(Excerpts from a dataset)
┌──

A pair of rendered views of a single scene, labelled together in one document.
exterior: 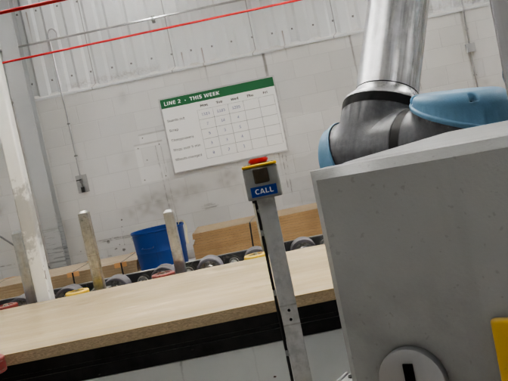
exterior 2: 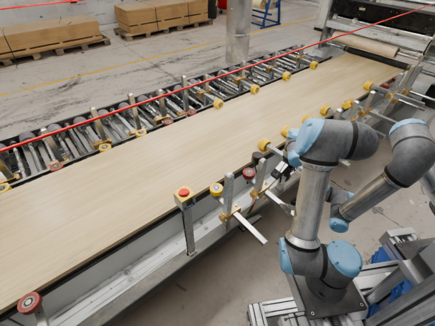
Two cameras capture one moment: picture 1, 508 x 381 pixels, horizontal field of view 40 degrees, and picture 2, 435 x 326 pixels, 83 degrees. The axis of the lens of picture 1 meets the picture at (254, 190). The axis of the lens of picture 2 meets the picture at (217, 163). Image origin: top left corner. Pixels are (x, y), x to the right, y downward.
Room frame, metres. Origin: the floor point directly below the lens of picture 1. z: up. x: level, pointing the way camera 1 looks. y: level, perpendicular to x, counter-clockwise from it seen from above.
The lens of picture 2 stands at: (0.82, 0.32, 2.03)
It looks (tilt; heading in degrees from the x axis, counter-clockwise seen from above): 43 degrees down; 319
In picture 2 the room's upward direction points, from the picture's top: 1 degrees clockwise
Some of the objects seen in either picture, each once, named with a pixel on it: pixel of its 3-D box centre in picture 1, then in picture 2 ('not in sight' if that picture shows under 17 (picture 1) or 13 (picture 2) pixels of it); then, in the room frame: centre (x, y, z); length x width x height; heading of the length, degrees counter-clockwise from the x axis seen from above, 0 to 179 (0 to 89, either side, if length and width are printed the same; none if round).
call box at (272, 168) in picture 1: (262, 181); (184, 198); (1.42, -0.02, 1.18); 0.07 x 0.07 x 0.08; 89
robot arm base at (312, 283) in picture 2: not in sight; (329, 276); (0.83, -0.26, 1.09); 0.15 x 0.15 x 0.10
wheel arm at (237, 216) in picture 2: not in sight; (237, 217); (1.37, -0.32, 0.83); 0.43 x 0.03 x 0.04; 179
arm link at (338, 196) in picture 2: not in sight; (340, 200); (0.99, -0.60, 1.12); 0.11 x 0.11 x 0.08; 28
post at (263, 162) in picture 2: not in sight; (257, 187); (1.41, -0.53, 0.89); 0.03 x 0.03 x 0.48; 89
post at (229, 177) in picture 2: not in sight; (227, 203); (1.42, -0.28, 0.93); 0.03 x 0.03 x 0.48; 89
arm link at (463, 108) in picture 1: (463, 141); (338, 262); (0.84, -0.26, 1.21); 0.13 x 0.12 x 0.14; 41
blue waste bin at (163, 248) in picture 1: (165, 259); not in sight; (7.11, 1.03, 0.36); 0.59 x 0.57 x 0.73; 178
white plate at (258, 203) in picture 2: not in sight; (254, 206); (1.39, -0.50, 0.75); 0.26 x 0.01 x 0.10; 89
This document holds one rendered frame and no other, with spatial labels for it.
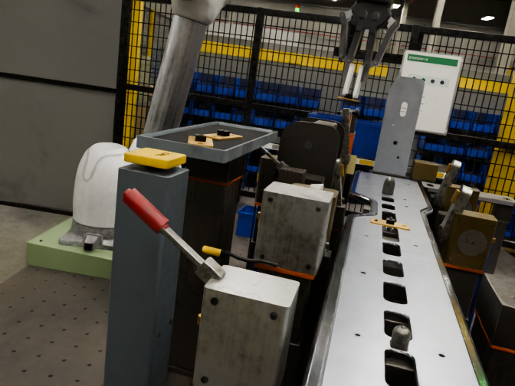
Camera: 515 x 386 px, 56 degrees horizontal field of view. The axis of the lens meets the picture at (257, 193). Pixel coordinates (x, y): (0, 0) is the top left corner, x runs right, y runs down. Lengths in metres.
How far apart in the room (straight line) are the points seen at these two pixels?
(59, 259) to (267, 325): 0.97
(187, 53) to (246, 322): 1.06
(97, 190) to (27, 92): 2.33
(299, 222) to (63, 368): 0.54
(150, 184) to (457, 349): 0.41
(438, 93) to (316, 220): 1.42
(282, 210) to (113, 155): 0.73
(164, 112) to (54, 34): 2.14
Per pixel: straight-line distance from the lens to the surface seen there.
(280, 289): 0.52
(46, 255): 1.41
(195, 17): 1.44
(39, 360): 1.05
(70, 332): 1.13
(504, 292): 0.77
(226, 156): 0.69
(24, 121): 3.67
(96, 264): 1.36
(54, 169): 3.62
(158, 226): 0.53
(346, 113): 1.51
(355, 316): 0.64
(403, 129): 1.80
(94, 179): 1.36
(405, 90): 1.79
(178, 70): 1.46
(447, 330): 0.67
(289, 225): 0.72
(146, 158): 0.61
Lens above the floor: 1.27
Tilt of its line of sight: 14 degrees down
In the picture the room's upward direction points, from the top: 8 degrees clockwise
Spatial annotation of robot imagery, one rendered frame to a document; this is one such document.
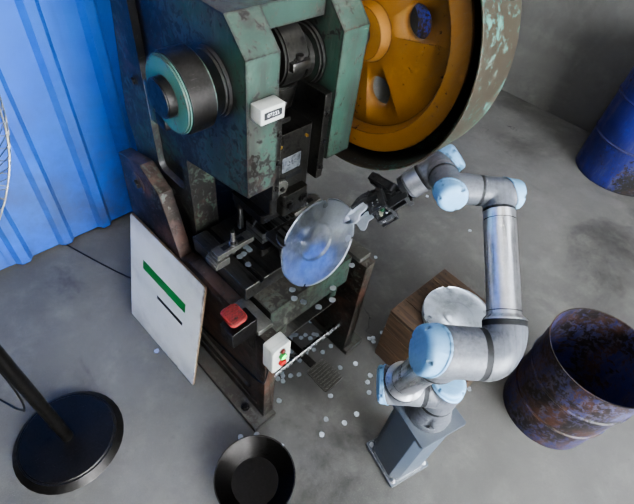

└──

▸ Exercise details: Here the output must be the lines above from the line with "robot arm base" to the line with "blue waste bin", both included, duplicated word for word and nothing else.

▸ Expected answer:
robot arm base at (312, 283) in picture 2: not in sight; (329, 276); (0.83, -0.26, 1.09); 0.15 x 0.15 x 0.10
wheel arm at (237, 216) in picture 2: not in sight; (237, 217); (1.37, -0.32, 0.83); 0.43 x 0.03 x 0.04; 179
arm link at (338, 196) in picture 2: not in sight; (340, 200); (0.99, -0.60, 1.12); 0.11 x 0.11 x 0.08; 28
post at (263, 162) in picture 2: not in sight; (257, 187); (1.41, -0.53, 0.89); 0.03 x 0.03 x 0.48; 89
post at (229, 177) in picture 2: not in sight; (227, 203); (1.42, -0.28, 0.93); 0.03 x 0.03 x 0.48; 89
arm link at (463, 108) in picture 1: (463, 141); (338, 262); (0.84, -0.26, 1.21); 0.13 x 0.12 x 0.14; 41
blue waste bin at (163, 248) in picture 1: (165, 259); not in sight; (7.11, 1.03, 0.36); 0.59 x 0.57 x 0.73; 178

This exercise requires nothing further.